This wasn't like Rarity. This was going to be different. Maybe. But even if it was like Rarity, all he really needed was a few days to rest, get some gems stockpiled, get some supplies and things. He didn't have to put himself 'out there.'

Small talk. Small talk would make it all cool.

“So, how many pets do you... hooOOOoooOOOoooly moly, you have a zoo in your backyard!”

Vultures, crows, eagles and falcons dominated the skies and every branch of every tree. The portion of the stream that ran past Fluttershy's cottage seemed dominated by the dark green bumps of alligator eyes just barely peeking out of the water. In the fields nearby, mountain lions slept in sunny patches like overgrown house cats while large brown bears took up the spots with the softest, thickest grass. Snakes curled up in empty stumps and logs. So many animals, more than Spike had ever seen in one place before, all of them mysteriously not fighting each other. In a faintly eerie callback to the Inn and its bracelets, each of them had a collar; a dark brown leather loop with a little metal tag with a wobbly cursive symbol on it.

All of them, it occurred to Spike, were carnivorous.

And they were all looking at him very, very interestedly.

“Everyone, this is Spike,” Fluttershy told her menagerie with something actually resembling a tone of authority. “He's going to be staying with us for a little while, but he eats gems, so you don't need to worry about sharing your treats. Now I don't want to hear about anyone trying to sneak a nibble on him, is that clear?” There was a terrifying racket of fearsome animal sounds that would probably be haunting Spike's dreams for weeks to come, to which Fluttershy replied as though they'd been clear words. “That's good. I'm so proud of you for taking this so well, I know dragons can seem strange or even scary, but Spike is going to be on his best behavior.”

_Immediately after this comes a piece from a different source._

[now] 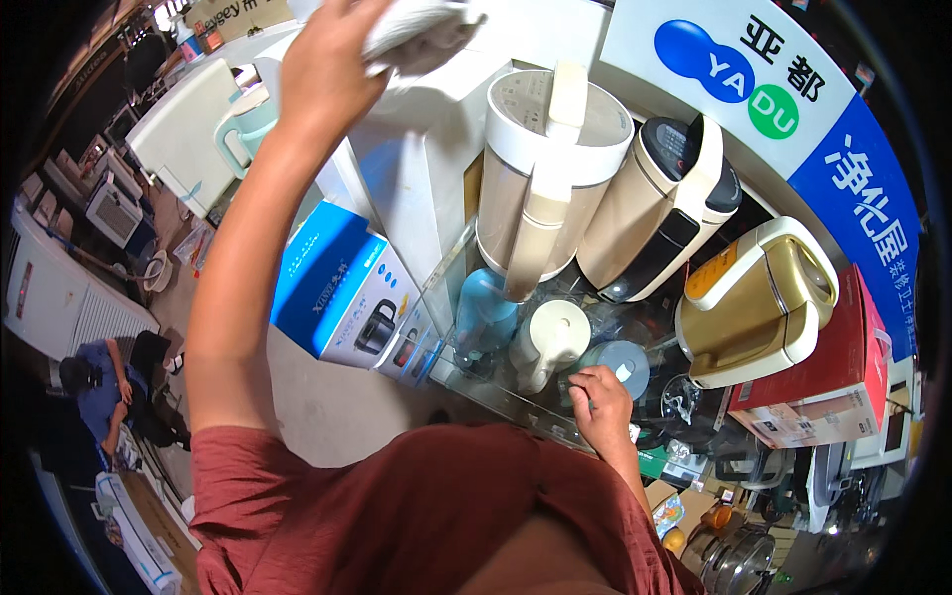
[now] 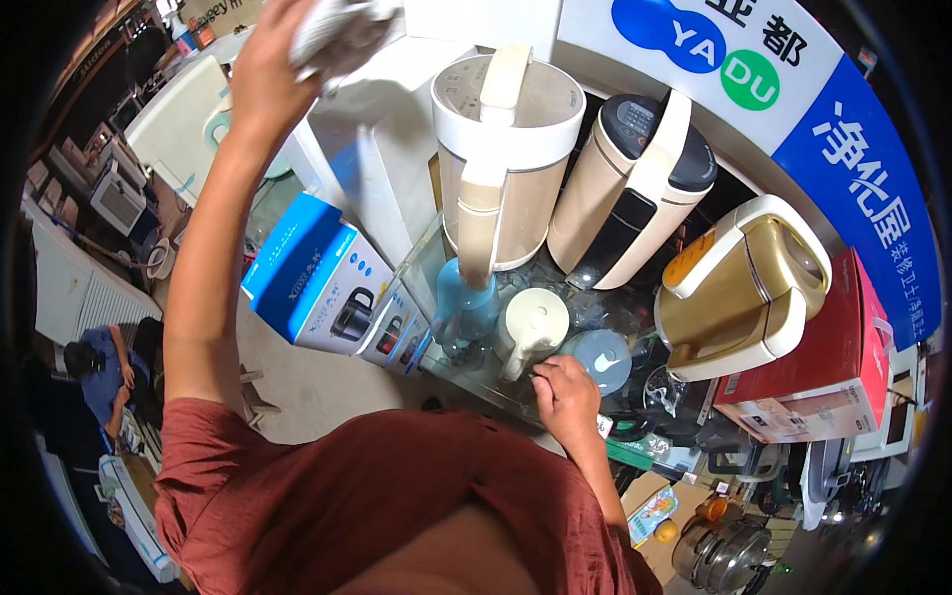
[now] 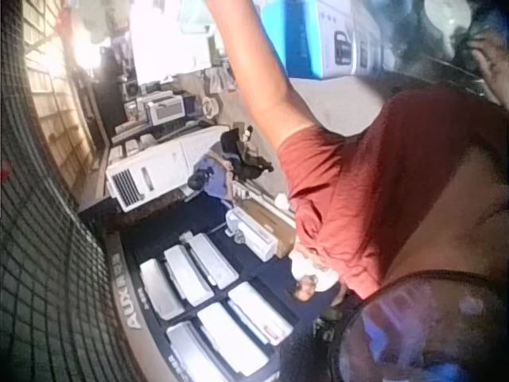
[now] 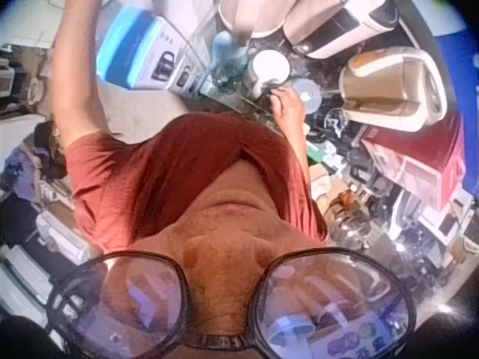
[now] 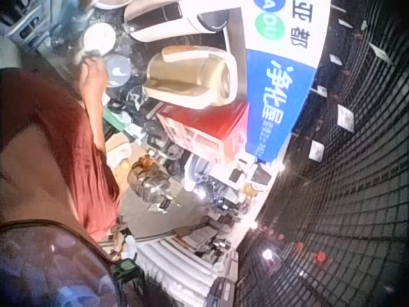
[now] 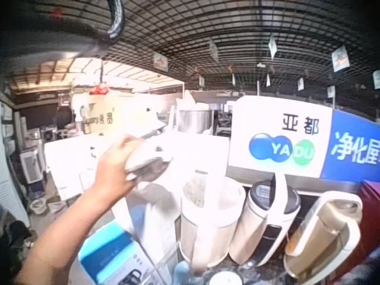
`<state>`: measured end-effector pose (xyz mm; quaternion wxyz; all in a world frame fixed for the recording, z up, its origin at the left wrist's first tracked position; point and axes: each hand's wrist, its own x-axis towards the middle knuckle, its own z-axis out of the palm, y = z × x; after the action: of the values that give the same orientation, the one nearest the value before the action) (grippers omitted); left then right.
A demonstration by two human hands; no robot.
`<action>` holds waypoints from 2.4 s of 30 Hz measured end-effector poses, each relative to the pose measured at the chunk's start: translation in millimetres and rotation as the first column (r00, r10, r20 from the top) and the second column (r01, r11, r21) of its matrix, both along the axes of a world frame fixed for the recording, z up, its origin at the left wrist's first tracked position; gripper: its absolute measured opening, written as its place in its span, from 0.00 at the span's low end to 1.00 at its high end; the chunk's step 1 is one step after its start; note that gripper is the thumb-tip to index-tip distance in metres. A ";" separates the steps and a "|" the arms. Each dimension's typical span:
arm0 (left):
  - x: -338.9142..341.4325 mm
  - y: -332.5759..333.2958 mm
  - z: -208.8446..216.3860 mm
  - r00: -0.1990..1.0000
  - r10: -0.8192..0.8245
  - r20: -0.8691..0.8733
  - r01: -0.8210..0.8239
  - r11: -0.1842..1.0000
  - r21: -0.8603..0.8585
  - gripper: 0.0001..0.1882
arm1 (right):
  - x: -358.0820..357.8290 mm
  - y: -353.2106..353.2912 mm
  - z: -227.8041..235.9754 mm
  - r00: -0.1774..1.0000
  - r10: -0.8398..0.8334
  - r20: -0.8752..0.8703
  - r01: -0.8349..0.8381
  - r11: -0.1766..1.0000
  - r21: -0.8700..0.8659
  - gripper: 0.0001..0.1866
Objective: The person wipes various kitchen appliances on display, including electric kettles and a larger white oven-like appliance, using a white cloth by hand.
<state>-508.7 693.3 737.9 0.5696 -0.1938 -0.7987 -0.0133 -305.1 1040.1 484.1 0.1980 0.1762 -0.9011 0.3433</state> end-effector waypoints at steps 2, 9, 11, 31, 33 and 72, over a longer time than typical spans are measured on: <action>-42.3 8.2 5.2 0.972 -0.148 0.184 0.159 0.986 -0.049 0.33 | 0.9 -5.7 -5.3 0.996 -0.093 0.010 0.093 0.996 -0.010 0.05; -135.8 40.4 -19.2 0.859 0.342 0.381 -0.170 0.892 -0.419 0.22 | 7.4 -12.9 -4.4 0.973 -0.230 0.030 0.225 0.967 0.122 0.07; -138.0 33.9 -22.1 0.808 0.180 0.562 -0.026 0.962 -0.270 0.28 | 8.1 -16.1 -1.2 0.974 -0.223 0.029 0.216 0.964 0.157 0.08; 86.4 -19.9 -47.1 0.355 -0.597 0.719 0.500 0.771 0.393 0.17 | 4.5 -8.4 5.2 0.994 -0.093 -0.055 0.094 0.995 0.024 0.07; 114.3 8.3 -60.8 0.293 -0.745 0.600 0.522 0.650 0.552 0.18 | 1.3 -16.2 34.1 0.997 0.024 -0.079 -0.031 0.996 -0.085 0.11; 68.7 147.3 -176.9 0.332 -0.938 0.101 0.438 0.249 0.864 0.30 | -148.8 -13.4 302.4 0.992 0.081 0.097 -0.086 0.995 0.051 0.28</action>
<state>-440.0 840.6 561.1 0.2186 -0.2980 -0.6627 -0.6514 -453.9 1026.8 786.4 0.1356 0.2029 -0.9104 0.3341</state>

“Yep! No fire-breathing or nothing,” Spike put in with a nervous chuckle, regretting it when the animals looked at him again. He actually cowered against the pony, that was how intimidated he was. Never going to live this down.

Then they got inside, and Spike was only slightly comforted by the hiding space afforded by the walls, since there were almost as many animals – smaller ones, but still – inside as out. He took note of the species. Still no plant eaters, although there were some carrion eaters and mixed diet critters, carnivores still dominant. They had little hidey holes in the walls, beds and racks built in to the furniture. Even when he looked up, he flinched to see dozens of amazingly ugly bats hanging from the ceiling.

“Bug eaters I guess?” he asked his apparent hostess squeamishly. Eating bugs wasn't so bad, considering all the menu possibilities in a pony town.

“Oh, no,” Fluttershy replied as she fussed around with them, giving little nudges and pats with her hooves. Spike relaxed, happily surprised that she had at least one group of fruit-eating critters around. “They suck blood from livestock.” And then he unrelaxed, looking back up with extra, extra wariness.

He was almost afraid to ask, but...

“Do you have a room that isn't full of animals?”

Fluttershy seemed bemused, as if anyone not wanting to be surrounded by animals all the time was weird.

“Well, I try to keep the guestroom upstairs clear just in case somepony comes over....”

“I'll take it!” With this kind of crowd, he didn't really expect to get a whole room to himself, but all these eyes were making him twitchy, and even just a smaller amount of roommates than usual would be just terrific.

To his surprise, she did let him have the entire guestroom, which was full of snuggly quilts and picture books with big old-timey covers. With the windows shaded, he almost felt safe. Almost.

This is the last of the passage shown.